Required work
The word "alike" marks the lines to copy; find all of them in the entries below.

● ● ● ● ●

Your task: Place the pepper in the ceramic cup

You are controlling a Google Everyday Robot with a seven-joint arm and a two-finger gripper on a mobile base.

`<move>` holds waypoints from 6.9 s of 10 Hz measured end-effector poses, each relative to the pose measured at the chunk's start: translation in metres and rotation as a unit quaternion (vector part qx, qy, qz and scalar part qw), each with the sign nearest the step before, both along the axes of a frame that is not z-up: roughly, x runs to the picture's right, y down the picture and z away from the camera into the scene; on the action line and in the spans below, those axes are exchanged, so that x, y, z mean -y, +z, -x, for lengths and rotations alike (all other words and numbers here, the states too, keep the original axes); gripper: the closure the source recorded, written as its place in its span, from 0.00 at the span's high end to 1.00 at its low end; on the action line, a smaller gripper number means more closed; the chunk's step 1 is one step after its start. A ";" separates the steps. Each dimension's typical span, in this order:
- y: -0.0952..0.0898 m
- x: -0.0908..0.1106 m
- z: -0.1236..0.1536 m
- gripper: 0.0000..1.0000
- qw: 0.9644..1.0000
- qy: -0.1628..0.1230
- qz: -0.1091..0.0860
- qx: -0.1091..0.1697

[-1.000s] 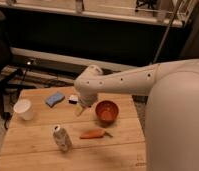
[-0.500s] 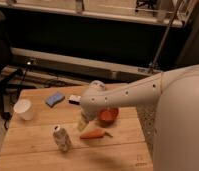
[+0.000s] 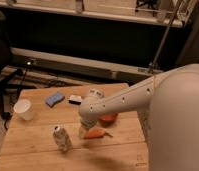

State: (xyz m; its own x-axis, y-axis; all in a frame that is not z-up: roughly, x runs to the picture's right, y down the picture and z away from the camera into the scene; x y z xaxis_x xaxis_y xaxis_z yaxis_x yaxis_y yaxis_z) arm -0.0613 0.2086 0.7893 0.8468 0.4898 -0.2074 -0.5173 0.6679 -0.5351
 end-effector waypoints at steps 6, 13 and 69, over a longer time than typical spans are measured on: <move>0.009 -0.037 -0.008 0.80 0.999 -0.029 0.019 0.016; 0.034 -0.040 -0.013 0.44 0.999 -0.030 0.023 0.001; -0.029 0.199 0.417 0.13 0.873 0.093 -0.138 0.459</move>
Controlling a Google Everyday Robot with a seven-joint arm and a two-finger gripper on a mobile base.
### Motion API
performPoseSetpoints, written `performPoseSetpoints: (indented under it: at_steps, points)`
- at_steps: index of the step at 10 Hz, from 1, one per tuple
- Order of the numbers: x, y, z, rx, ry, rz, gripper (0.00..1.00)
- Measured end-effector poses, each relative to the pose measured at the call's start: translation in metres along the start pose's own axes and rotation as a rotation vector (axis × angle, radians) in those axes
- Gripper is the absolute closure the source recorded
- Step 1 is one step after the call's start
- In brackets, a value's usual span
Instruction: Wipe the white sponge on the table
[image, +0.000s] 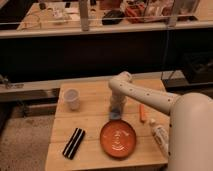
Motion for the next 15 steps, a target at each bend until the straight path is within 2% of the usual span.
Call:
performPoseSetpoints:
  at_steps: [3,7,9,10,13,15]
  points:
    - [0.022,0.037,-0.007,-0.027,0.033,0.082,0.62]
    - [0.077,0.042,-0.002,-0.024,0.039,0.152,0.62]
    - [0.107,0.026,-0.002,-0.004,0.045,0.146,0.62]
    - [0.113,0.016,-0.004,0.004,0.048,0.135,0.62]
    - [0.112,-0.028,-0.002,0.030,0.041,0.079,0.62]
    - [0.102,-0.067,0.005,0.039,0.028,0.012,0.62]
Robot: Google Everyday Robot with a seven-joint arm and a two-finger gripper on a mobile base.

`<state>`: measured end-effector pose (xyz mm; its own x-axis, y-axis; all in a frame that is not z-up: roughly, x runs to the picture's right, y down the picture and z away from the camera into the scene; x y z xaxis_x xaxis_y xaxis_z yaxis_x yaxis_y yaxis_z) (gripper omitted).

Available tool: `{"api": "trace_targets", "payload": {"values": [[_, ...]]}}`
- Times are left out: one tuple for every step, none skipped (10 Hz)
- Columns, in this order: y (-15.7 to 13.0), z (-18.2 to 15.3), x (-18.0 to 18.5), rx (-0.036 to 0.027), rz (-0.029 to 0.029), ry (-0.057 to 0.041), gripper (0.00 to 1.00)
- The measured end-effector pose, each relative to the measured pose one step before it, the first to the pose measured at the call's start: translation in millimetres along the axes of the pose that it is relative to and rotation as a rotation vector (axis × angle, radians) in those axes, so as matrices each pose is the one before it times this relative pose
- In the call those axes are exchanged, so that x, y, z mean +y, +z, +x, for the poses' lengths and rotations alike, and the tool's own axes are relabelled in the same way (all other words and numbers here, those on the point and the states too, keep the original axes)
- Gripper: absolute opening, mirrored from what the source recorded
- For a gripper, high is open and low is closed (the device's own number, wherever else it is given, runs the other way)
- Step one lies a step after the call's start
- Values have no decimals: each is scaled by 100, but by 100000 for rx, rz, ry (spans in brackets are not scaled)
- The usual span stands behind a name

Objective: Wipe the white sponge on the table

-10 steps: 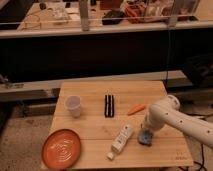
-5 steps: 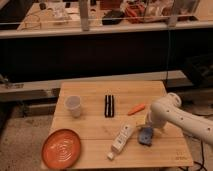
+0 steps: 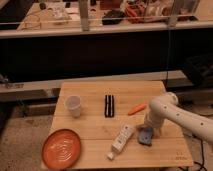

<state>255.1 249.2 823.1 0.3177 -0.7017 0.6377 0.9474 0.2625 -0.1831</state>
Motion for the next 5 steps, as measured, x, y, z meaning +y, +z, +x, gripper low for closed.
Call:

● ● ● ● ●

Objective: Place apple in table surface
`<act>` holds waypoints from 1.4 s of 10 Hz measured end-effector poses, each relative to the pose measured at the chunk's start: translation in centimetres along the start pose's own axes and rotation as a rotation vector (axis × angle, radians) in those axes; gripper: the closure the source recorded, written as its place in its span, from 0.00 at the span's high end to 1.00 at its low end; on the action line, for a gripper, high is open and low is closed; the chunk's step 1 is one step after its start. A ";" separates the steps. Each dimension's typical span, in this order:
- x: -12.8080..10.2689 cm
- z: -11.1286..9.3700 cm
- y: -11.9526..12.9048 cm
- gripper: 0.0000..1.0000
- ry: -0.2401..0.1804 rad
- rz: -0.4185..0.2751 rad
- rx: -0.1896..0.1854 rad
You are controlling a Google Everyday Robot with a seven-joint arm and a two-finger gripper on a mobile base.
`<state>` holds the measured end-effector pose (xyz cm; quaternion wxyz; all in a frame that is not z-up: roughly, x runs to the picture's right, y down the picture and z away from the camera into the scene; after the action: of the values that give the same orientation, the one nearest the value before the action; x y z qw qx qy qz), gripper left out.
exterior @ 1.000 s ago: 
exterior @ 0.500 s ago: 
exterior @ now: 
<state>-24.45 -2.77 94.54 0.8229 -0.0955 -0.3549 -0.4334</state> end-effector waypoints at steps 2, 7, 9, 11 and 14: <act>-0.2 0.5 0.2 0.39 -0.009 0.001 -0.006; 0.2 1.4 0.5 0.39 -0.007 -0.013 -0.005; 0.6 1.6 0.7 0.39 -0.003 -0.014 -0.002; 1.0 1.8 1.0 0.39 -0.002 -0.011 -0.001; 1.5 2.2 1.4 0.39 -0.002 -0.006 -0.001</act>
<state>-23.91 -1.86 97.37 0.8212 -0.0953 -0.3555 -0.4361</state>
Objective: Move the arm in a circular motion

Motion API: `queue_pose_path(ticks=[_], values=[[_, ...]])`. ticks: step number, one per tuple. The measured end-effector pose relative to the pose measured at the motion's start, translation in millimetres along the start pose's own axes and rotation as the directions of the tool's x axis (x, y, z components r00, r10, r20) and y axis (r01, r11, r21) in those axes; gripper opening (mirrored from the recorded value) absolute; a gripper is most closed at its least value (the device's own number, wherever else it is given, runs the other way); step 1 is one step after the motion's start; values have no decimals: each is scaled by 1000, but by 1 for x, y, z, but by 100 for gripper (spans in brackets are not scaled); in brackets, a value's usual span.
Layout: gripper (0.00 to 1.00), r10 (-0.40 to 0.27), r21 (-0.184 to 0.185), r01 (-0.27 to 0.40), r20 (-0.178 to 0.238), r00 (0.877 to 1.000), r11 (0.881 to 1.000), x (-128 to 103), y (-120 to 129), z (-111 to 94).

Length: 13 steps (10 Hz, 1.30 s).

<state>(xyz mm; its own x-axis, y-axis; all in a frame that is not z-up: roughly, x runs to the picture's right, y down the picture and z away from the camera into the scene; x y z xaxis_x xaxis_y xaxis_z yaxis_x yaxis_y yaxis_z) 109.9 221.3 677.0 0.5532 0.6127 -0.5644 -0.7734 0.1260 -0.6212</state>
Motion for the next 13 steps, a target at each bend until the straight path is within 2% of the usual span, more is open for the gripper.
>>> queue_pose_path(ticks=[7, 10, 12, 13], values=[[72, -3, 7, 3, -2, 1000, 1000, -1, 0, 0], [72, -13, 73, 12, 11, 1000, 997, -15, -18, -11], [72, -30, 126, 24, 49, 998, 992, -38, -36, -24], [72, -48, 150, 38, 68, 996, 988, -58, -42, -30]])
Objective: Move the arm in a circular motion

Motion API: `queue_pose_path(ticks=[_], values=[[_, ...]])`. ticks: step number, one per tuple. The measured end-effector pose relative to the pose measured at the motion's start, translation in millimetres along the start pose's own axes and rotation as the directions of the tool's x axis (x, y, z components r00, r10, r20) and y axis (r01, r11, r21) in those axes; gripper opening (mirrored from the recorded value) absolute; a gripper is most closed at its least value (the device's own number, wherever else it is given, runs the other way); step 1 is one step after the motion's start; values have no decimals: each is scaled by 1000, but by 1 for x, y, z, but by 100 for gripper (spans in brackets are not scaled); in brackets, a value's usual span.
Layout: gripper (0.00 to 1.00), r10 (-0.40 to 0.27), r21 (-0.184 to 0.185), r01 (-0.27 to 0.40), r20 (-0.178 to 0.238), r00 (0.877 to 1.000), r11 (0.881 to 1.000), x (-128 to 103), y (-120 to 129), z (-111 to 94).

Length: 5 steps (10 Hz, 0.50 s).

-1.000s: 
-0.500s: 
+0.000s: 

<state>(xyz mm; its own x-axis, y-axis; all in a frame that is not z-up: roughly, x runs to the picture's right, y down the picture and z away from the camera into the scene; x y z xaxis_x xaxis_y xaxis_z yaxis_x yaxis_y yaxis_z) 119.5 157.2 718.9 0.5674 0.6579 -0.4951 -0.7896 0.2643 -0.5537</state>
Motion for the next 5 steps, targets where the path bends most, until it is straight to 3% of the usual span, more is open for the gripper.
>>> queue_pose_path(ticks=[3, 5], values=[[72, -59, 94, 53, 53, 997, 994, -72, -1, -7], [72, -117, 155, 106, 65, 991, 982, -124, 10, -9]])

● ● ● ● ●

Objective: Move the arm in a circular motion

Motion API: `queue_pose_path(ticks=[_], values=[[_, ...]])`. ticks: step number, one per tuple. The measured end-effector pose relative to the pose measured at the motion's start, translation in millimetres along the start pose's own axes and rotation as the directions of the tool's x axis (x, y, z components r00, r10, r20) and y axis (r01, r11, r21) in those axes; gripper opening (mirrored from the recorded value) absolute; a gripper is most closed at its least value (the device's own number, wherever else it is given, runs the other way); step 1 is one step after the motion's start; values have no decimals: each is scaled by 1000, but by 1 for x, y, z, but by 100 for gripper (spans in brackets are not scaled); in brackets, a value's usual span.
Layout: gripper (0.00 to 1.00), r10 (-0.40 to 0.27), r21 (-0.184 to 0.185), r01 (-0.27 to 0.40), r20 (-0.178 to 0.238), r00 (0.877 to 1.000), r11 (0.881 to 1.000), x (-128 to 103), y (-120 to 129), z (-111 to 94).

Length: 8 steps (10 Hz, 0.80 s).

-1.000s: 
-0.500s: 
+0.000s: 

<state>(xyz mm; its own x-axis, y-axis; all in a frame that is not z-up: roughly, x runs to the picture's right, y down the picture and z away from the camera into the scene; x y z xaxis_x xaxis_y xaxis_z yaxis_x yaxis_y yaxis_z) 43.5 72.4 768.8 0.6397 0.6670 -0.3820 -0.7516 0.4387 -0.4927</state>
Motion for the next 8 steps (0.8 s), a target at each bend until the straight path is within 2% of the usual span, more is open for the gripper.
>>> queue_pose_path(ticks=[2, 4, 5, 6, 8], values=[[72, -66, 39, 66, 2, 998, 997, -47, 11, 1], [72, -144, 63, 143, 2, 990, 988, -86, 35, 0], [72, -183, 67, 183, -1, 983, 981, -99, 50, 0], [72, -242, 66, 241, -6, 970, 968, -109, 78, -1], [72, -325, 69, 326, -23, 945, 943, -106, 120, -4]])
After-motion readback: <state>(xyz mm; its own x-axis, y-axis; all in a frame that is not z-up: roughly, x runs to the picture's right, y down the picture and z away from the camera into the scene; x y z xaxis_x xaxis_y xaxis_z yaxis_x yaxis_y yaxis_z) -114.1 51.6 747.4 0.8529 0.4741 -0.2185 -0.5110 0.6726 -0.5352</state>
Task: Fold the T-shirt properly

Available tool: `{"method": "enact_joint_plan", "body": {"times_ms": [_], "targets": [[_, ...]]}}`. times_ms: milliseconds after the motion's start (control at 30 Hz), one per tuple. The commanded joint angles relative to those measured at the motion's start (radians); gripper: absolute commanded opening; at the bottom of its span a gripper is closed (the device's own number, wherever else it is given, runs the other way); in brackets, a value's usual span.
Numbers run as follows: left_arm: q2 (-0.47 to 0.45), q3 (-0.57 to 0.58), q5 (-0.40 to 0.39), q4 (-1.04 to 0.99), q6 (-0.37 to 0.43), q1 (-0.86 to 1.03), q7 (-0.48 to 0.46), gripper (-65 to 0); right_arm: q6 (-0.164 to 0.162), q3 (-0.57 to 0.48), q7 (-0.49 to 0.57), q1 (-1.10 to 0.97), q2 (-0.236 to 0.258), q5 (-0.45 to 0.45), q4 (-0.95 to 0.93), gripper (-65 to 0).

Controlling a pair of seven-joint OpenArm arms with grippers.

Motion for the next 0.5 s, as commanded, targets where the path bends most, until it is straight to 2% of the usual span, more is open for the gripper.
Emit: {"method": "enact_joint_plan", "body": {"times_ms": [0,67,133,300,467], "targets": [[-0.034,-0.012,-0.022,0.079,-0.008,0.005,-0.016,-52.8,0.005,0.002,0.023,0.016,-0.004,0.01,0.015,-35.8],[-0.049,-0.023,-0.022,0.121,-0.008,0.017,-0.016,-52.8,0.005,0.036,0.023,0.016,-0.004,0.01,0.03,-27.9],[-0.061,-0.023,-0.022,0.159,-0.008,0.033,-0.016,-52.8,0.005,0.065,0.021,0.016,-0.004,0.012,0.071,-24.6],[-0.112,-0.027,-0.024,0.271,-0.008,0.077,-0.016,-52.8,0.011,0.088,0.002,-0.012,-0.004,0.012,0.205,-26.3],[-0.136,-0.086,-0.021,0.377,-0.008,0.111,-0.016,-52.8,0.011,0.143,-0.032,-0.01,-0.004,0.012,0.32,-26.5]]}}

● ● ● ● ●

Answer for the task
`<move>` holds waypoints from 6.9 s of 10 Hz measured end-effector poses, each relative to the pose measured at the chunk's start: translation in metres and rotation as a unit quaternion (vector part qx, qy, qz and scalar part qw), each with the sign nearest the step before, both along the axes of a frame that is not z-up: roughly, x runs to the picture's right, y down the picture and z away from the camera into the scene; on the action line and in the spans below, those axes are exchanged, so that x, y, z mean -y, +z, -x, for lengths and rotations alike (all other words and numbers here, the states too, keep the original axes); gripper: the closure the source recorded, written as its place in its span, from 0.00 at the span's high end to 1.00 at its low end; on the action line, a smaller gripper number means more closed; the chunk's step 1 is one step after its start. A ";" separates the steps. Each dimension's typical span, in this order:
- In the call those axes are exchanged, so that x, y, z mean +y, +z, +x, for the poses' lengths and rotations alike, and the tool's own axes are relabelled in the same way (all other words and numbers here, those on the point and the states too, keep the original axes)

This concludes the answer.